**Work to complete:**
Work out how many lines in this listing hold the word "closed", and give the number with nothing added.
◆ ◆ ◆ ◆
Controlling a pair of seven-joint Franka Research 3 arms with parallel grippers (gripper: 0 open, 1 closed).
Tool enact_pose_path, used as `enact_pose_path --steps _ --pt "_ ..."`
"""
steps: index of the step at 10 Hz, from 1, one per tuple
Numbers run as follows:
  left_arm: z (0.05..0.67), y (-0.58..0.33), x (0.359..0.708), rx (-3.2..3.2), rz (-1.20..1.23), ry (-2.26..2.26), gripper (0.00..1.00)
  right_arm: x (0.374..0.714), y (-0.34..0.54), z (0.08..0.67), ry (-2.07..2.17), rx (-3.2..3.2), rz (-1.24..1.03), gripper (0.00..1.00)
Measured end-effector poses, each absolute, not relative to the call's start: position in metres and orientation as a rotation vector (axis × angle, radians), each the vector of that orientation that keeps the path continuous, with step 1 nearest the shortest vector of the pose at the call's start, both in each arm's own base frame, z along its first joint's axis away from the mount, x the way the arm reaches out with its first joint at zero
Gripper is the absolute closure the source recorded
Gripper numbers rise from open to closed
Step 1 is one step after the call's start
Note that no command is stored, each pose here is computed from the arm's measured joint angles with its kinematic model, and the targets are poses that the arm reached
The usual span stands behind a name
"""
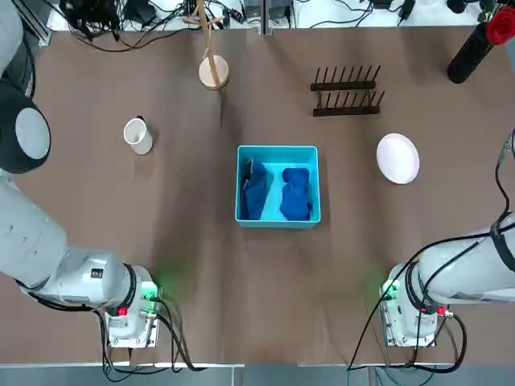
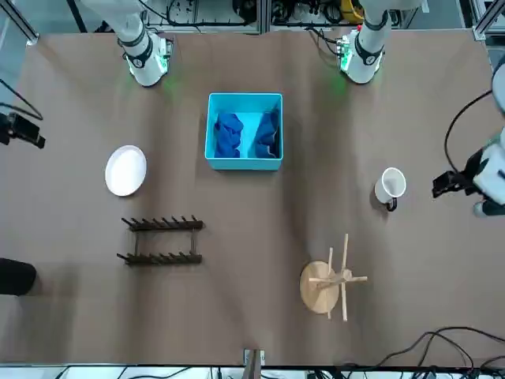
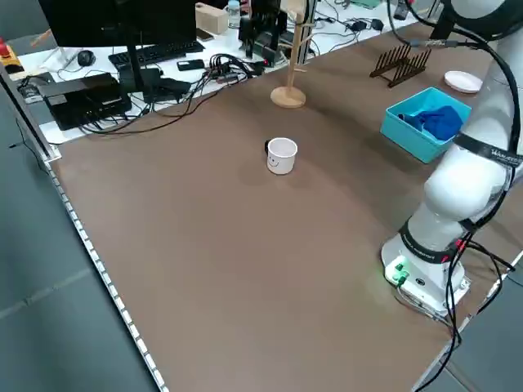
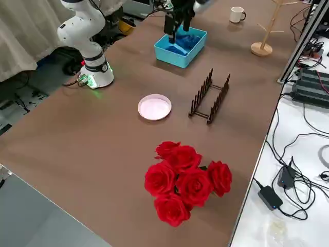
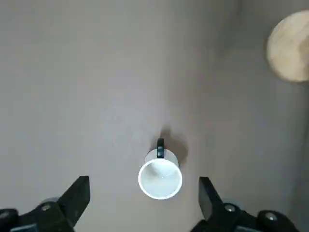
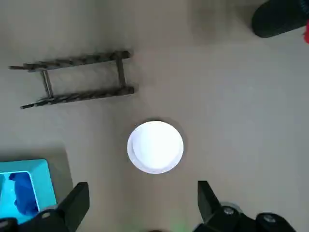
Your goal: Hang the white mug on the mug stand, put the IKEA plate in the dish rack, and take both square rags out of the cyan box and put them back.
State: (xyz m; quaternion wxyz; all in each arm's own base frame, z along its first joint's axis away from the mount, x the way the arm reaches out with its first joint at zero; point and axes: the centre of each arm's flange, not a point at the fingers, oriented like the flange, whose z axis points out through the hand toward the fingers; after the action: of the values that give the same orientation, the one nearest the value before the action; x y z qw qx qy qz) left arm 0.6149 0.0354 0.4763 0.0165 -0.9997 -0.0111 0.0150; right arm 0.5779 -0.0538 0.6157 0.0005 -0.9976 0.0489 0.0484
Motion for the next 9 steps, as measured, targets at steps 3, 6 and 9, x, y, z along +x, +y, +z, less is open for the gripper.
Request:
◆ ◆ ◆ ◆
**Response:**
2